Certo, i piani di lettura e la morale proposti da Elena Ferrante sono diversi, sono tantissimi quanti sono i lettori, anche quelli a cui non sono piaciuti i suoi libri. Si potrebbe parlare di un piano geografico circoscrivendo il tutto a Napoli e alla sua incasinatissima vita che non vede sorgere una nuova alba di speranza dall’illusione della prima giunta di sinistra, alla vita nei quartieri più disagiati, alla convivenza con la camorra e con le difficoltà di ogni giorno ma non sarebbe giusto perché certi problemi si ritrovano in altre parti del Paese, se non in tutta l’Italia.

C’è l’animo del lettore, quello che in certe situazioni è nato, cresciuto, vissuto e porta le proprie tracce impresse nella pelle; quello che è stato contiguo e a cui sono rimasti pochi segni di quel mondo; chi si è sentito in parte già condannato e chi in cerca di un riscatto sociale, politico, economico, umano.

Non manca poi l’osservatore esterno, colui che guarda e giudica spesso dalle apparenze, dalla breve visita occasionale sia essa per motivi di lavoro o solo per turismo. Ecco, forse, la storia delle amiche napoletane, portando avanti un discorso nel tempo storico e reale, aiuterà più di un articolo di giornale – i tanti soloni – a capire meglio certe situazioni che, val la pena ripeterlo, non sono esclusiva della città partenopea.

Ma limitare il tutto solo alla napoletanità dell’opera, che comunque c’è ed è preponderante in molti punti e non potrebbe essere altrimenti, sarebbe errato. Ci sono gli interpreti su carta come nella vita reale e se poi nella mente certe figure si sovrappongono l’effetto è assicurato. Diverso per ogni lettore a seconda del punto d’osservazione che si diceva prima. Ognuno può individuare il personaggio da interpretare nella finzione letteraria, può scegliere per chi parteggiare o da quale punto osservare, dipende dalla vita di ognuno.

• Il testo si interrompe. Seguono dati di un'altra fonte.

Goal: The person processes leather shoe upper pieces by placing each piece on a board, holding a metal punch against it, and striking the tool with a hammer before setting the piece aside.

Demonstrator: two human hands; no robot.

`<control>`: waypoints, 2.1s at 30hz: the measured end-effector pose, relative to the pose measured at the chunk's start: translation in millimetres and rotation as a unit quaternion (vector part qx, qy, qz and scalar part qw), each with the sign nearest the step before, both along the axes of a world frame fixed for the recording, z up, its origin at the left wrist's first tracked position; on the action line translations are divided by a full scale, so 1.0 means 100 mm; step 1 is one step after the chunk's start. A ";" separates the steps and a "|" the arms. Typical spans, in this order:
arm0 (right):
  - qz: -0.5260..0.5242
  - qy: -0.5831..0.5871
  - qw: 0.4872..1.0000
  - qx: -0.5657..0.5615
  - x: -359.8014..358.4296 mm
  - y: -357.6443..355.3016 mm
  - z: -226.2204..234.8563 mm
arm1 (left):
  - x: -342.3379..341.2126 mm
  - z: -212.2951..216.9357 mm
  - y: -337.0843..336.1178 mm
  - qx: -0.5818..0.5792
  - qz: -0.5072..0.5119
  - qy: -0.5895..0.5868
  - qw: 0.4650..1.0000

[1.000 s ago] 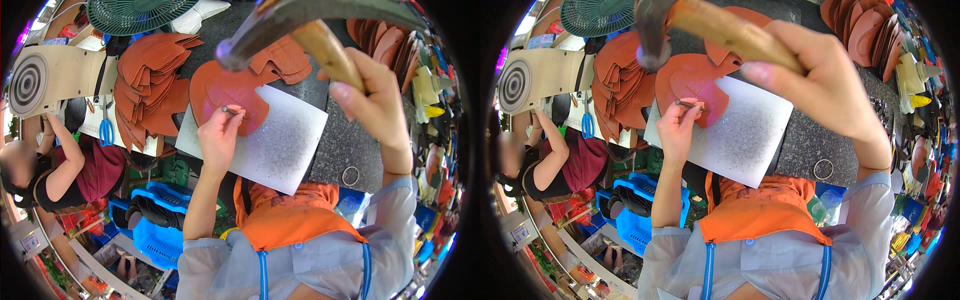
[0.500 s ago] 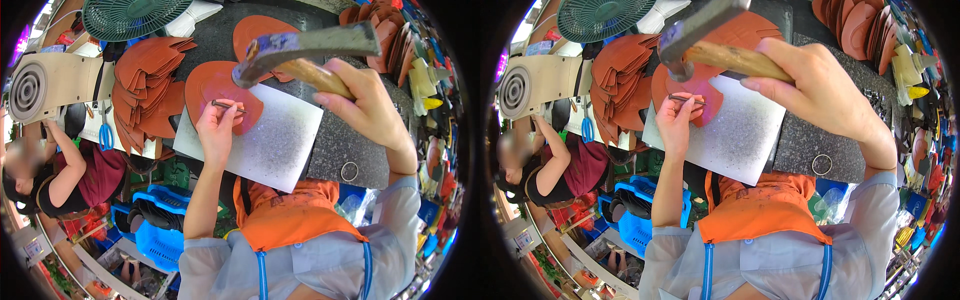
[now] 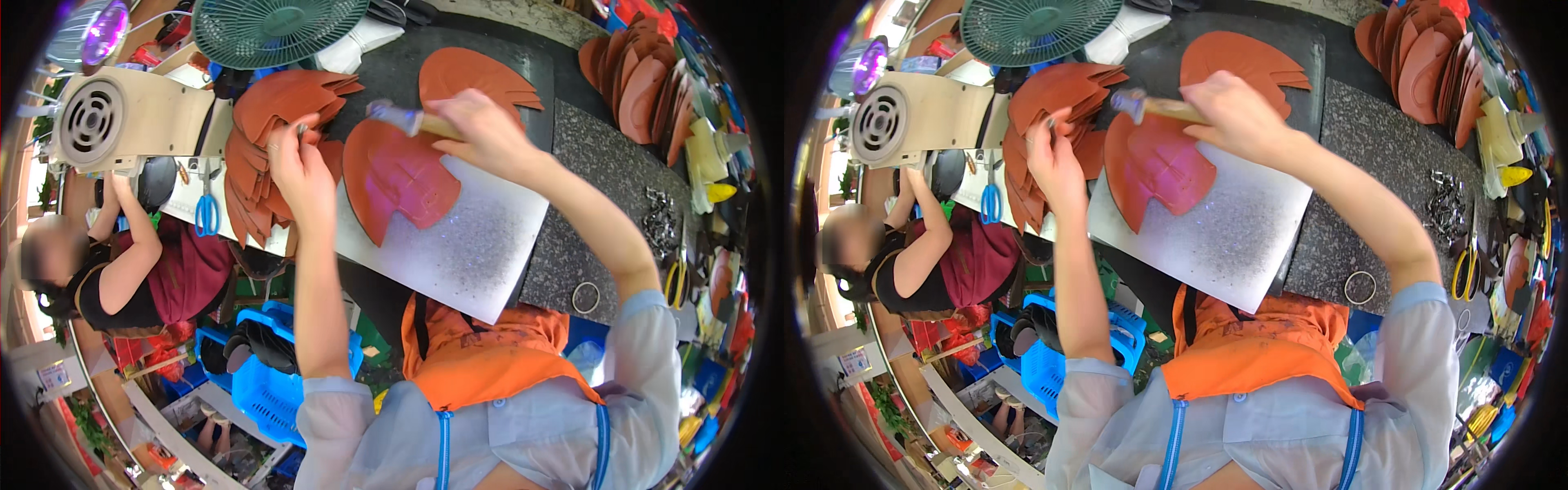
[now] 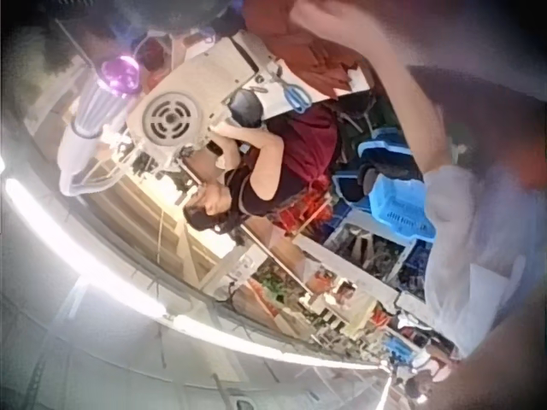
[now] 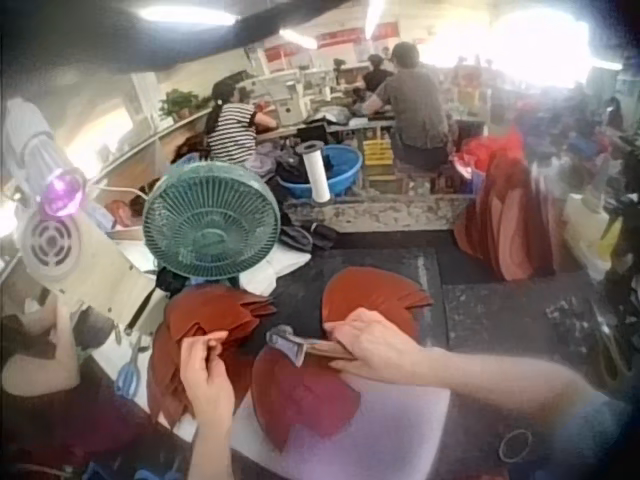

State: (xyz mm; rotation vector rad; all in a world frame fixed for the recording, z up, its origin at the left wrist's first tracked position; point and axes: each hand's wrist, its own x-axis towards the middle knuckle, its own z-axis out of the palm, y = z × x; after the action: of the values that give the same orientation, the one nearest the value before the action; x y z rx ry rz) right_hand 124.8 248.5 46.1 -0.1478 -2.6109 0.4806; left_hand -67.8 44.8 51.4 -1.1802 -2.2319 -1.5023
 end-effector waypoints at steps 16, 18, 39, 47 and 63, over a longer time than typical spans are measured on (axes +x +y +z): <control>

Lila che fugge forse fuori tempo massimo: ma poi è lei che fugge o Elena che lotta per la propria vita con i nuovi mezzi che la cultura le ha dato? Pasquale con le sue scelte politiche estreme, Nino con la sua ambiguità non risolta, o qualcuno tra i tanti che hanno scelto l’acquiescenza e il supposto quieto vivere, o altri punti di vista a piacere. Come non parlare poi dei diversi modelli di famiglia che vengono proposti?

Insomma, è uno specchio della vita, basta guardarsi e vedere cosa lo specchio restituisce. Un’opera dove il coinvolgimento è totale se si affronta liberando la mente da luoghi comuni, come se per la prima volta ci si immergesse in acqua corrente dove nessun altro si è ancora mai immerso. Come se accadesse in altra parte del mondo ma non in Italia, se si abbandonano pregiudizi verso la letteratura italiana e senza l’invidia o l’esaltazione fatta da altri

Un libro deve essere una scoperta, quindi della trama in questo consiglio di lettura – pagina dopo pagina, riga dopo riga e parola dopo parola – si legge volutamente poco. Sarebbe sminuire la passione che Elena Ferrante ha trasposto nelle tante pagine della sua tetralogia, l’implacabilità delle proprie descrizioni umane e sociali in cui nessuna parola è superflua e a cui non c’è bisogno di aggiungerne altre.